Collaborative software development can be hugely successful or fail spectacularly. An analysis of the metadata associated with these projects is teasing apart the difference.
Yoshikawa and co begin by downloading the data associated with over 300,000 projects from the GitHub website. This includes the number of internal developers, the number of stars a project receives over time and the number of pull requests it gets.
The team then analyse the effectiveness of the project by calculating factors such as the number of commits per internal team member, the popularity of the project over time, the number of pull requests that are fulfilled and so on.
The results provide a fascinating insight into the nature of social coding. Yoshikawa and co say the number of internal developers on a project plays a significant role in its success. “Projects with larger numbers of internal members have higher activity, popularity and sociality,” they say.
However, there is a downside to large projects as well. One measure of the efficiency of a project is the number of commits per internal team member. Yoshikawa and co say the data shows that the most efficient projects involve a single person working alone.

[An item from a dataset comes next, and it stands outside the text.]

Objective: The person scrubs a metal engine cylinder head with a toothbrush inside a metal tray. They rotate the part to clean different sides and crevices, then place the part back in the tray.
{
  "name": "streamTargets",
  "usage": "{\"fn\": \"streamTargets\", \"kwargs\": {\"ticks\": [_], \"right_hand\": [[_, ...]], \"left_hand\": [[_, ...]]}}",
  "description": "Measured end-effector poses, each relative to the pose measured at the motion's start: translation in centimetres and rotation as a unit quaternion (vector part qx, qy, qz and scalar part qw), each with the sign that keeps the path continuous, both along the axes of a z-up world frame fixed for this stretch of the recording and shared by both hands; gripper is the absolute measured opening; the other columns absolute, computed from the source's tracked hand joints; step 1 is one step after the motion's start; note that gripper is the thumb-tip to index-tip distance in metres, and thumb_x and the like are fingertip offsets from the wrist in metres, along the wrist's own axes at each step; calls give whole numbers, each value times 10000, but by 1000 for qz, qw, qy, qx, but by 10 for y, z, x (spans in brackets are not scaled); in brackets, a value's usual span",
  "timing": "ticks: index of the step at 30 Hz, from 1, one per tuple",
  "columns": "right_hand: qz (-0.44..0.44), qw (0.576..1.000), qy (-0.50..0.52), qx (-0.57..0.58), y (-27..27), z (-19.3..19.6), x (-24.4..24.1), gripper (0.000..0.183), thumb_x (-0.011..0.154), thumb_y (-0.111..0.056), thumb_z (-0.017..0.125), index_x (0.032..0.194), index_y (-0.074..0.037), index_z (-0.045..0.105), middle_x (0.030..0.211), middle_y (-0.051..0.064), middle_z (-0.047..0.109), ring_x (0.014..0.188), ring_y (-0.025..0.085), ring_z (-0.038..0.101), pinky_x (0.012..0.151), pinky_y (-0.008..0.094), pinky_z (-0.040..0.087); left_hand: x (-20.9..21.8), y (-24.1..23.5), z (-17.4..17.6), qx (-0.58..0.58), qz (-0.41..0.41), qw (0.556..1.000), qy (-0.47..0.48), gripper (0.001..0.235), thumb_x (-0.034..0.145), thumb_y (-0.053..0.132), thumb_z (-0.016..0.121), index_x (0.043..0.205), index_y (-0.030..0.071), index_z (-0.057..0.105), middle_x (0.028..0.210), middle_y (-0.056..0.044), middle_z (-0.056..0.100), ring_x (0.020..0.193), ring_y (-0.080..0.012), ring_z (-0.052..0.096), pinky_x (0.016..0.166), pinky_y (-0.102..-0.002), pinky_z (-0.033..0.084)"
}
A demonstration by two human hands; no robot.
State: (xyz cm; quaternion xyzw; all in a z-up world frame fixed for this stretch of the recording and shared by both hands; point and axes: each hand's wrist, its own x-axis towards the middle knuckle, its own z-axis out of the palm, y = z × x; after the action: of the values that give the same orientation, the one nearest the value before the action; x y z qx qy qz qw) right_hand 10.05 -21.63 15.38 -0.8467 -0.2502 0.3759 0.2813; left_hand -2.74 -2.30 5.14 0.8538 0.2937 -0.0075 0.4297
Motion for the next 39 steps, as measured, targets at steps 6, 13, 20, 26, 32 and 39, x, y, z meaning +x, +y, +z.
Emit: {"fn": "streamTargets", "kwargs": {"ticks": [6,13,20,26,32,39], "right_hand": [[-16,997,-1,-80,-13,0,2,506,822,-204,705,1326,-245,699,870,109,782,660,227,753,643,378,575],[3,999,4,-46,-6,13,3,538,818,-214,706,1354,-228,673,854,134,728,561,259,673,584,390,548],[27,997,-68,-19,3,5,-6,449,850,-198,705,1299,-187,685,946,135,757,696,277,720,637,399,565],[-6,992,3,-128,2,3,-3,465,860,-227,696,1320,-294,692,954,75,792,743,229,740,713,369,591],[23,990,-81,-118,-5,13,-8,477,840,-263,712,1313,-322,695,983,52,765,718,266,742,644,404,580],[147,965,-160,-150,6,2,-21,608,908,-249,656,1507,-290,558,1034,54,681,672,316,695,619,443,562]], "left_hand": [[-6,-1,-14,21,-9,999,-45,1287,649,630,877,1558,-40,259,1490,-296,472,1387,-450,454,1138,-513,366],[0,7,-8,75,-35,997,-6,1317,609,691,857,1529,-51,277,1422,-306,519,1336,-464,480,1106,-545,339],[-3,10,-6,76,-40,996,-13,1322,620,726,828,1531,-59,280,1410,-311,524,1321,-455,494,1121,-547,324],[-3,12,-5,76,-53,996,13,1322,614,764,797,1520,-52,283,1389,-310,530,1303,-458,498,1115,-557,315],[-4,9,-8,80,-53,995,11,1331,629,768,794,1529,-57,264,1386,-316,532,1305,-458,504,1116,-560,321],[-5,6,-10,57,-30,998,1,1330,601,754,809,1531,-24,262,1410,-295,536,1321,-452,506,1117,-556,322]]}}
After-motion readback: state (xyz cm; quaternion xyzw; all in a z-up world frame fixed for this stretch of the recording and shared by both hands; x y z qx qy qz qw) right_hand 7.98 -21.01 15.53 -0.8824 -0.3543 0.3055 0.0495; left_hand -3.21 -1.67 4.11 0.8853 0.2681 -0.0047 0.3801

As a project grows, efficiency is roughly constant in projects with between two and 60 members but falls sharply after this. “We conclude that it is undesirable to involve more than 60 developers in a project if we want the project members to work efficiently,” they say.
The team also study how work is distributed between internal members. In general, teams with more evenly distributed work are more likely to have higher activity.
And when projects receive requests for changes from external developers, those that fulfil these requests faithfully are likely to be more popular.
They also measured the types of projects that are more popular. Unsurprisingly, they say that software designed to run on Apple’s various products have the highest popularity.
That is an interesting insight into an increasingly common form of software development. GitHub alone says it has 6 million registered users.
Of course, but these guys have found correlations and an important question is one of causation. It is possible, for example, that the positive correlations they have found are the result of some hidden variables that are not revealed in this study.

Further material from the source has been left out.